Both and and or are optional, but at least one must be present.
When both are used: all AND conditions must pass and at least one OR condition must pass.
A document missing a filtered field is excluded from results.

Operator Supported types
= != int, float, bool, string
> >= < <= int, float
in not in int, float, string
contains not contains array (document field)

Update / Delete

// Atomic update: soft delete + re-insert in a single lock
$newDocId = $engine->update($docId, ['title' => 'Updated title', 'price' => 149.90]);

// Soft delete (cleaned up on compaction)
$engine->delete($docId);

Maintenance

$count = $engine->count();               // Number of live documents
$rate  = $engine->fragmentationRate();   // Fragmentation percentage (0 = clean, 100 = all deleted)

if ($engine->fragmentationRate() > 20) {
    $engine->compact();                  // Rebuild index files, remove deleted documents
}

$engine->reset();                        // Wipe all index files and start fresh

Index files

search_data/
  documents.bin    — serialized documents (JSON, binary format)
  trigrams.bin     — fixed-size trigram index ~810 KB (37^3 entries, O(1) access)
  postings.bin     — doc_id lists per trigram
  tombstones.bin   — deleted doc_ids (cleared on compaction)

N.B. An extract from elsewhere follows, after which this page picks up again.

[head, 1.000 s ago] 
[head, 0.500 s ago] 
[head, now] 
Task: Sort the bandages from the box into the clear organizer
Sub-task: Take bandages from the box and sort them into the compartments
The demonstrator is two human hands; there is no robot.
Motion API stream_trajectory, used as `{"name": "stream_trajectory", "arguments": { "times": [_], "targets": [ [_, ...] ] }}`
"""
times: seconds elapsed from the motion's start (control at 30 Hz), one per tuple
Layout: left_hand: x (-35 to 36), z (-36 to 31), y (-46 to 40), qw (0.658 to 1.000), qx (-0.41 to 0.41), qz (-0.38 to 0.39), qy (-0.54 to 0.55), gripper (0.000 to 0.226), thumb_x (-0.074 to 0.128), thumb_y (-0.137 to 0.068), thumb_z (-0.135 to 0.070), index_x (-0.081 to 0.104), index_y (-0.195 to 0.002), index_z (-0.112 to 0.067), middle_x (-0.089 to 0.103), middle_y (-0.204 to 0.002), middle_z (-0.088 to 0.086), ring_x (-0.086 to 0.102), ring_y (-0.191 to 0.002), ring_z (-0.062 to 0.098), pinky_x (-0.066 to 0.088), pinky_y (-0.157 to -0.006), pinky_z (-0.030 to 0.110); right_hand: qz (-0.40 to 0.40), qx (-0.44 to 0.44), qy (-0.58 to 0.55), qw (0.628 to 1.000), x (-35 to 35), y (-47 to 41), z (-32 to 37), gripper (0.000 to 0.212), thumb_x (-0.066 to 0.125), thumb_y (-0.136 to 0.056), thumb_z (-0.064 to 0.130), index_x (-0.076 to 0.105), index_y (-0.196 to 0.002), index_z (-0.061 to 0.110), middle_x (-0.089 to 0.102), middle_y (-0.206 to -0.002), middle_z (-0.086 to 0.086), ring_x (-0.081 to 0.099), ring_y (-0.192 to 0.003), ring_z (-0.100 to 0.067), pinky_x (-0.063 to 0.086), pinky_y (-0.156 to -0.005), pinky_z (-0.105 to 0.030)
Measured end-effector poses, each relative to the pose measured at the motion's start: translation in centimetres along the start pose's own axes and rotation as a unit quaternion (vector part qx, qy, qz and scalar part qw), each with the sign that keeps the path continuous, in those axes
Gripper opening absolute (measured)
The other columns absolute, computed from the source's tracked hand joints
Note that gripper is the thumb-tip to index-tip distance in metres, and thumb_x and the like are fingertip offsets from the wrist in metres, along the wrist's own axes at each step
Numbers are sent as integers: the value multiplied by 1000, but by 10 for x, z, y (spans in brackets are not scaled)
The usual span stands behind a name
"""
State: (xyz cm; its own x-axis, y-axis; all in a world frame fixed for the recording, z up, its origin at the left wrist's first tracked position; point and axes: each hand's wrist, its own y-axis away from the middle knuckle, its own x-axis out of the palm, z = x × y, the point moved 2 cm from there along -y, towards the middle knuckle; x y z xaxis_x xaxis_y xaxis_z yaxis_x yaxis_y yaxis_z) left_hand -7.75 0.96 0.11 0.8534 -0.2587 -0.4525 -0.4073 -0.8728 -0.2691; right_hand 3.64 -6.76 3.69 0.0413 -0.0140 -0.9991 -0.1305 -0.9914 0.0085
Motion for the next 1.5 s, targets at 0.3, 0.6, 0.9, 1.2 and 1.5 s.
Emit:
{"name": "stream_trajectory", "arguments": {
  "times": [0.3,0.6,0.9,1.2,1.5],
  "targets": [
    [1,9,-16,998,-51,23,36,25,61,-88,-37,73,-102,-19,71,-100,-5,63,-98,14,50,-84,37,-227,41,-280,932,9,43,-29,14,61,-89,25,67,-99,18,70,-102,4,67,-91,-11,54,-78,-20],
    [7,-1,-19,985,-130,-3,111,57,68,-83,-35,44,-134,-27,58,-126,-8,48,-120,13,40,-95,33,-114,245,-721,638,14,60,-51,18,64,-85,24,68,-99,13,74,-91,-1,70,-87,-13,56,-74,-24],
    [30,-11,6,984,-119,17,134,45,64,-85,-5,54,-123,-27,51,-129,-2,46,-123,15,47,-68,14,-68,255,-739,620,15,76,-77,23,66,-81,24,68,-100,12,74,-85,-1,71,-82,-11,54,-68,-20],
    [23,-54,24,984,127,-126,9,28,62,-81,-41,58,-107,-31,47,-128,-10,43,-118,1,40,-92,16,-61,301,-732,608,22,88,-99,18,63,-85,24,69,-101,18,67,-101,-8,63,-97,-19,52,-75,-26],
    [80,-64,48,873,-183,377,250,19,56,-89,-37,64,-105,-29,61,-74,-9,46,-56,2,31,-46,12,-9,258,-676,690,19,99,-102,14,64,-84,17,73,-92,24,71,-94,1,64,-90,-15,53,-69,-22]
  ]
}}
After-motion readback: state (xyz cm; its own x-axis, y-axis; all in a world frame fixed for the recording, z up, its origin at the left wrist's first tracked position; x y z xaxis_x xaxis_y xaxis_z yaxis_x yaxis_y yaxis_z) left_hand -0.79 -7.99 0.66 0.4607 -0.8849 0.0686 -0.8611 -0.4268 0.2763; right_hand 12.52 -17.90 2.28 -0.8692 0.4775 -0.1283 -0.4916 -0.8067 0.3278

Files are fully portable — copy them between servers without rebuilding.

Scoring

Relevance is computed using BM25 + IDF:

  • BM25 — term frequency saturation (a word appearing 10x doesn't score 10x higher) and document length normalization. Parameters: k1 = 1.5, b = 0.75 (standard Lucene defaults).
  • IDF — a trigram present in every document contributes little; a rare trigram contributes a lot.
  • The final score is normalized between 0 and 100.

Benchmark

Benchmarks were run on two environments:

  • Windows 11 — local machine, NVMe SSD, PHP 8.3
  • Linux (OVH shared hosting) — standard shared plan, PHP 8.3

Insertion

Volume insert() Windows insert() Linux insertBulk() Windows insertBulk() Linux
1 000 5.3 s 7.3 s 3.0 s 3.0 s
5 000 33.5 s 14.8 s
10 000 53.0 s 63.4 s 30.5 s 29.4 s
50 000 282.2 s 157.8 s

Insertion is an offline operation — indexing is typically done via a scheduled job, not at request time.
Always prefer insertBulk() in production: it acquires a single lock for the entire batch and is consistently ~2x faster.

Index size

Volume Index size
1 000 2.8 MB
10 000 21.7 MB
50 000 106.0 MB

Search — Linux shared hosting, 10 000 documents

Metric Value
Median 3.2 ms
Average 4.9 ms
P95 12.5 ms
P99 22.9 ms
Min / Max 1.3 ms / 37.1 ms

200 queries, 10 distinct queries in rotation (including typos and out-of-corpus queries).
Measured with hrtime() on a live shared hosting environment under normal load.

Example application

The gif below shows one possible use of php-fts — a product search interface with filters and ranked results, built on top of a fake shoe catalogue.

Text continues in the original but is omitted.